MATERIAL TO PROCESS

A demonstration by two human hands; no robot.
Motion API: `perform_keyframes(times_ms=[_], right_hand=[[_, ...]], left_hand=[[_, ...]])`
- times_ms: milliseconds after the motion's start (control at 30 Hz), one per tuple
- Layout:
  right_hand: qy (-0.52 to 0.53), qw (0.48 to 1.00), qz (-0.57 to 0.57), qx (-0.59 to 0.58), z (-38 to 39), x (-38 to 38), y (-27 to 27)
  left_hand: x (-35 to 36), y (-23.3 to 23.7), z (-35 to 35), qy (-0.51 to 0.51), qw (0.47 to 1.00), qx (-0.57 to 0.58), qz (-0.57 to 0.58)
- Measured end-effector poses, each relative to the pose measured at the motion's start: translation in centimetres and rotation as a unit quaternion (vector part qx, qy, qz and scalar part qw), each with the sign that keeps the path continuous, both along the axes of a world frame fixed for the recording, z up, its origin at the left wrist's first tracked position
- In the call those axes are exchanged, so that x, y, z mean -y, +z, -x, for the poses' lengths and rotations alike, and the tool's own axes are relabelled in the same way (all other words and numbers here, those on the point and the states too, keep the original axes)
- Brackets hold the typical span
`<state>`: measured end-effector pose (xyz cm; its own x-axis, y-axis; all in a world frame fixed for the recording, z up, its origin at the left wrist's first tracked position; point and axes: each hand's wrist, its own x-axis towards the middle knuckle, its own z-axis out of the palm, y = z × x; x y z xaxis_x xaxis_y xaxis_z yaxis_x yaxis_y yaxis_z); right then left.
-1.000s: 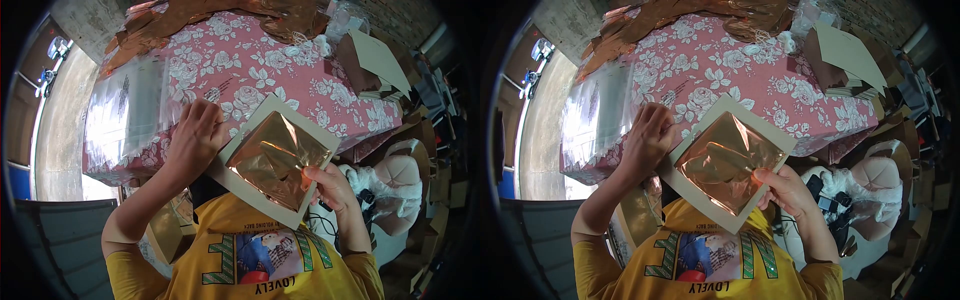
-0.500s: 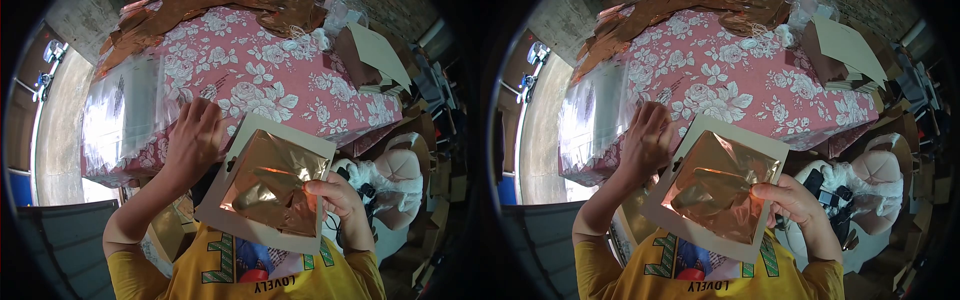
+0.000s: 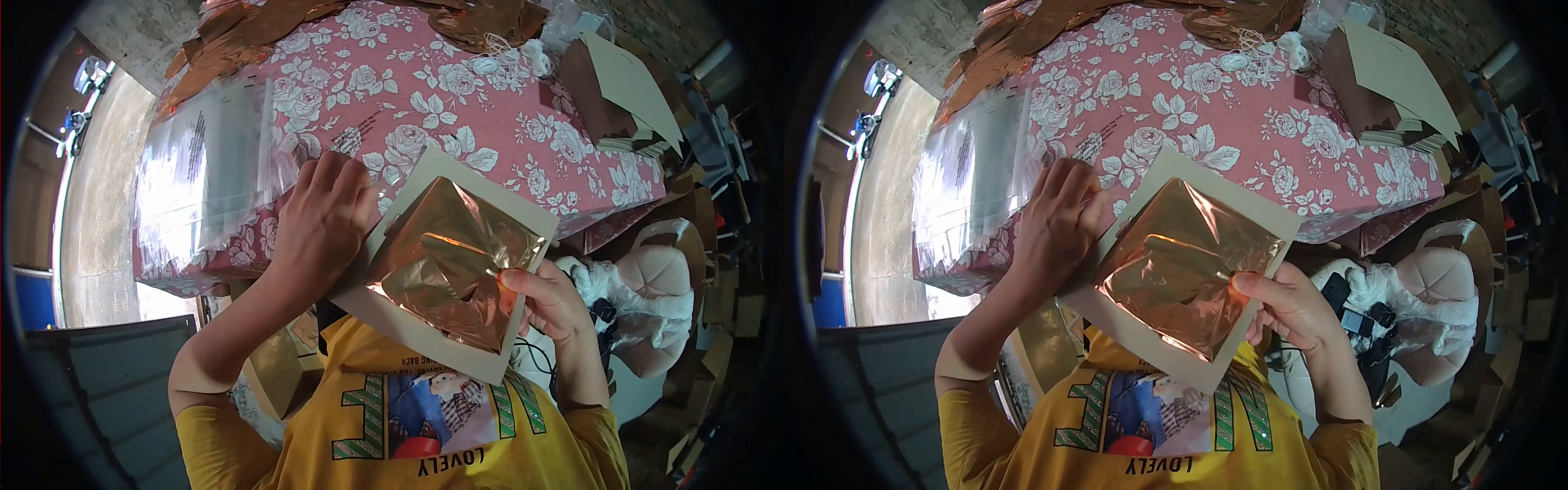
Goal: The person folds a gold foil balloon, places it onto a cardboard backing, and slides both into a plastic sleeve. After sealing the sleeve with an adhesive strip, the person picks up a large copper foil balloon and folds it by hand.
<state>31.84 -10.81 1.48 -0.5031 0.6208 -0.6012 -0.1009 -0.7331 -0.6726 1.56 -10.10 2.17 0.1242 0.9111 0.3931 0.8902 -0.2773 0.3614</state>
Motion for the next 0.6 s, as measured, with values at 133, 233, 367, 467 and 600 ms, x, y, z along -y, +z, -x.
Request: perform_keyframes(times_ms=[133, 233, 367, 467, 600], right_hand=[[0.025, 0.999, 0.022, -0.011, -0.1, 0.7, 1.4], [0.026, 0.999, 0.034, -0.001, -0.5, 0.2, 0.2], [-0.037, 0.999, 0.005, 0.025, 0.5, -0.3, 0.5], [-0.033, 0.999, -0.011, 0.039, 0.4, -0.4, 0.4], [-0.038, 0.997, -0.056, 0.030, 0.1, -0.5, -0.5]], left_hand=[[-0.2, -0.4, 0.9, -0.043, 0.997, -0.064, -0.007], [0.1, 0.5, 0.4, -0.037, 0.998, -0.046, 0.012], [0.3, 0.1, 0.2, -0.023, 0.999, -0.042, 0.007], [0.4, 0.2, 0.5, -0.010, 0.999, -0.018, 0.035], [0.8, 0.1, 1.0, -0.022, 1.000, 0.001, 0.016]])
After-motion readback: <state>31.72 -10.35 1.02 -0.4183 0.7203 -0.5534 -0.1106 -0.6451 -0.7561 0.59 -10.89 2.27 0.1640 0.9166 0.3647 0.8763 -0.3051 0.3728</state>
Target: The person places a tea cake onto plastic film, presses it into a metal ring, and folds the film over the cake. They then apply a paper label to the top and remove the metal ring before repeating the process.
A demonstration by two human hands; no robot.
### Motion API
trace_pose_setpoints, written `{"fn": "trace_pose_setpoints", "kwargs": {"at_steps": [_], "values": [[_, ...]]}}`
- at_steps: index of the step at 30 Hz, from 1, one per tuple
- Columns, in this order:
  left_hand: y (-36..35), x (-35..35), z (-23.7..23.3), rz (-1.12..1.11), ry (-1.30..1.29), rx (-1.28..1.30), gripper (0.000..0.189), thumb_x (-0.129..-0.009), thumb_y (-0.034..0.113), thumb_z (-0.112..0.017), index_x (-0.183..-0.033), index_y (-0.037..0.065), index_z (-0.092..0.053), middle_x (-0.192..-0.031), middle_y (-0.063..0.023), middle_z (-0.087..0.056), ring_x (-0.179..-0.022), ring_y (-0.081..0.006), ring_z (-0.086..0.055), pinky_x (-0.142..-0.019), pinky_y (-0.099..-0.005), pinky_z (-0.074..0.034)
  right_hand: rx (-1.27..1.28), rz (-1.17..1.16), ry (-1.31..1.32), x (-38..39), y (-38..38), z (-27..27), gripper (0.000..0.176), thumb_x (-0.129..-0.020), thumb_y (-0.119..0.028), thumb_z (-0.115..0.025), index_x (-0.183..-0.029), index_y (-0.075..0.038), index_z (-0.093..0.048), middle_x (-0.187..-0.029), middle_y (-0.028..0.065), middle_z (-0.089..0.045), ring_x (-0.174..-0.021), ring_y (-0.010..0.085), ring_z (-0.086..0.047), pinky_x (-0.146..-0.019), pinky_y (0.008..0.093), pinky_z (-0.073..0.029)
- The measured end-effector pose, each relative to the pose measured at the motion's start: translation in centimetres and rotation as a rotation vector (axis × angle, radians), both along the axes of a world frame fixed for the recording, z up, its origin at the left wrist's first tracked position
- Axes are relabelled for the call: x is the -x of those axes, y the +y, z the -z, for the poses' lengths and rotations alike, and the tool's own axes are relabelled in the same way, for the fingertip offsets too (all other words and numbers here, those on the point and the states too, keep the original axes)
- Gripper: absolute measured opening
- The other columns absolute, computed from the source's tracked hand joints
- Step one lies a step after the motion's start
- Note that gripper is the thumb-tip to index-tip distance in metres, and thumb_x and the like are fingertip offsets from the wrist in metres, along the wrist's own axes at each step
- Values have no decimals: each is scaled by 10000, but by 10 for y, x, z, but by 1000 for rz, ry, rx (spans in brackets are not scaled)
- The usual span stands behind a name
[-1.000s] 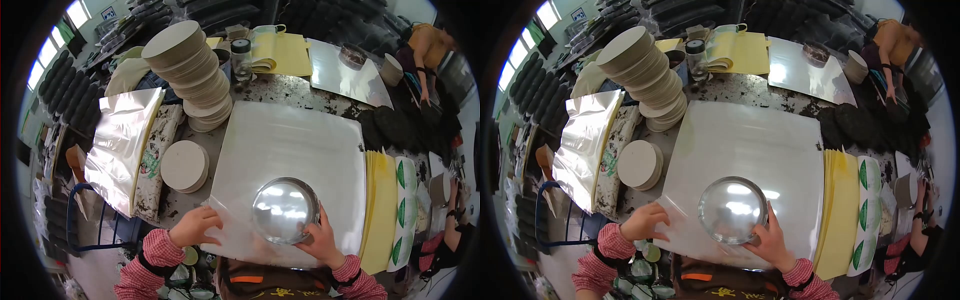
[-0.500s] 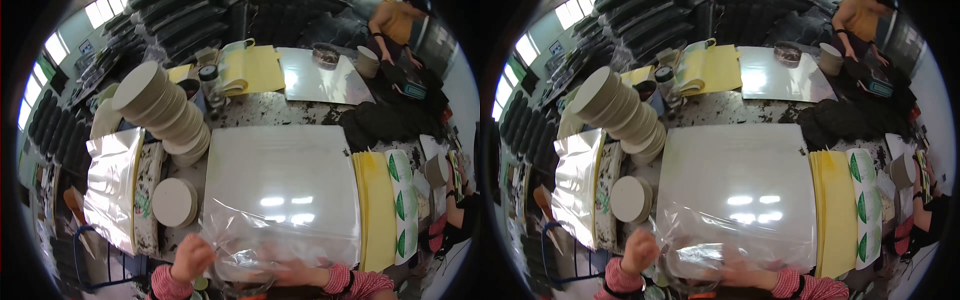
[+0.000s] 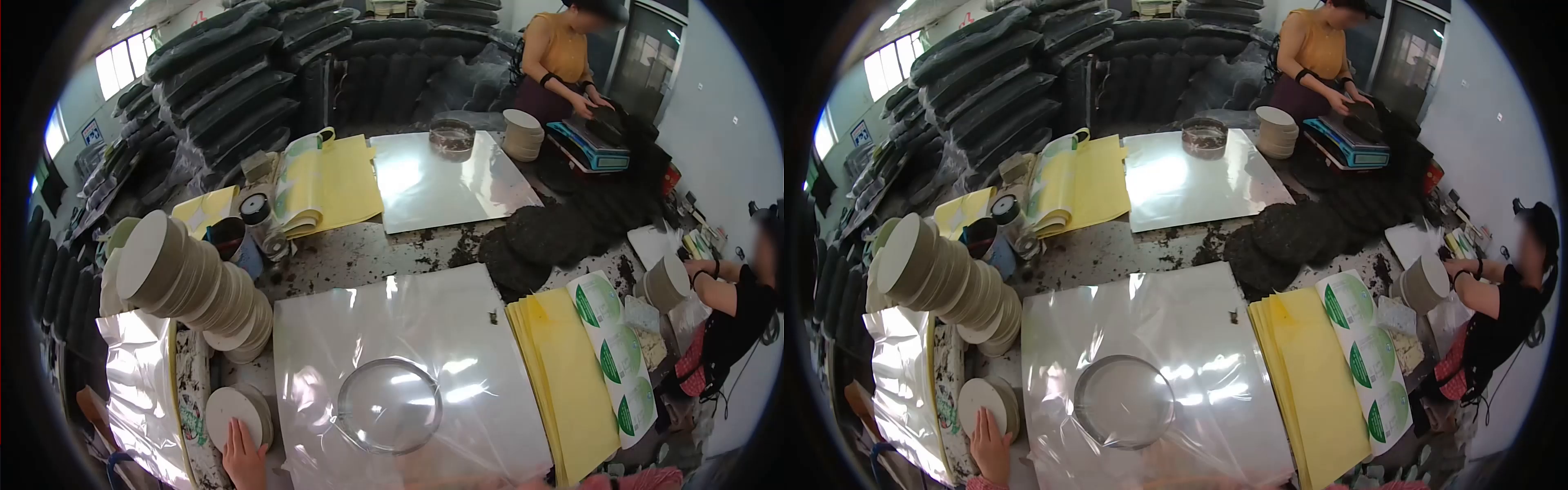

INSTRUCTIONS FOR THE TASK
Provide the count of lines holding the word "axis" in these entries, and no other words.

YOUR RESPONSE
2